Adolf von Harnack

from Wikipedia, the free encyclopedia
Adolf von Harnack

Karl Gustav Adolf Harnack , from 1914 von Harnack (* 25 April July / 7 May  1851 greg. In Dorpat , Livonia Gouvernement ; †  10 June 1930 in Heidelberg ) was a German Protestant theologian and church historian specializing in the history of dogma . He also worked as a science organizer in Prussia .

family

Adolf Harnack came from the world of Baltic German Lutheranism . His father Theodosius Harnack was a Luther researcher in Dorpat and Erlangen . His twin brother Axel became a mathematician, his younger brother Erich a pharmacologist and his younger brother Otto a literary scientist.

Adolf Harnack married on December 27, 1879 in Leipzig Amalie Thiersch (born August 31, 1858 in Erlangen , † December 28, 1937 in Berlin ), a daughter of the surgeon Carl Thiersch (1822–1895), professor at the universities of Munich , Erlangen and Leipzig, and Johanna von Liebig , a daughter of the chemist Justus von Liebig (1803–1873). The couple had seven children.

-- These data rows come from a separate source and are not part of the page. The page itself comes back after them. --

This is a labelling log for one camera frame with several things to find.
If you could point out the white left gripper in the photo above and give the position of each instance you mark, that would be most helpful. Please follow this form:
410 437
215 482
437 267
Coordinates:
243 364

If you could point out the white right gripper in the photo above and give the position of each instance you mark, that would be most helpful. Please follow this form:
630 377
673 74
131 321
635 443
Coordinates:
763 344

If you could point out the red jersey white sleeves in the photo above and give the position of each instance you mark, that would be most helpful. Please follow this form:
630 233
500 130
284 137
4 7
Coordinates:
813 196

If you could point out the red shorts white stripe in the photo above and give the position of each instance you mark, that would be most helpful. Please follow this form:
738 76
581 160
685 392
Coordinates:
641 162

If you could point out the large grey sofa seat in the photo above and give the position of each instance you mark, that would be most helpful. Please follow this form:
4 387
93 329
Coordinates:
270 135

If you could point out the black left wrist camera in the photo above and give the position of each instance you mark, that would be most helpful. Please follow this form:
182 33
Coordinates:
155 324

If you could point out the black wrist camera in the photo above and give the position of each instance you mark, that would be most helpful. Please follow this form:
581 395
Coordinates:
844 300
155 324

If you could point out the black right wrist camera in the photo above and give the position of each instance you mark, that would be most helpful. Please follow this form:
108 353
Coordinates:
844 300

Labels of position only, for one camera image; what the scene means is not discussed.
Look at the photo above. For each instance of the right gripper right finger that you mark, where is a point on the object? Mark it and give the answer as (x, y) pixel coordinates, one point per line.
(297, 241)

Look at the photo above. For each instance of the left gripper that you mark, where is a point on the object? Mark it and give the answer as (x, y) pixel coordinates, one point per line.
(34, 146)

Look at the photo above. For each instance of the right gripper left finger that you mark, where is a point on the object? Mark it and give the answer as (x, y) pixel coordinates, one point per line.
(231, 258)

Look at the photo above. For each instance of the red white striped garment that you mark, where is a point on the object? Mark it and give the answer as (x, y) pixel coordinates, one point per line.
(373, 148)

Ernst von Harnack's son Ernst von Harnack (1888–1945), who was executed by the National Socialists for participating in the assassination attempt of July 20, 1944 , was involved in the SPD . The youngest son Axel von Harnack (1895–1974) was a historian and philologist and worked as a librarian. The daughter Agnes von Zahn-Harnack (1884–1950) was a prominent representative of the bourgeois women's movement and a member of the German Democratic Party . She was married to the ministerial official Karl von Zahn . The daughter Elisabet von Harnack (1892-1976) was an important social worker.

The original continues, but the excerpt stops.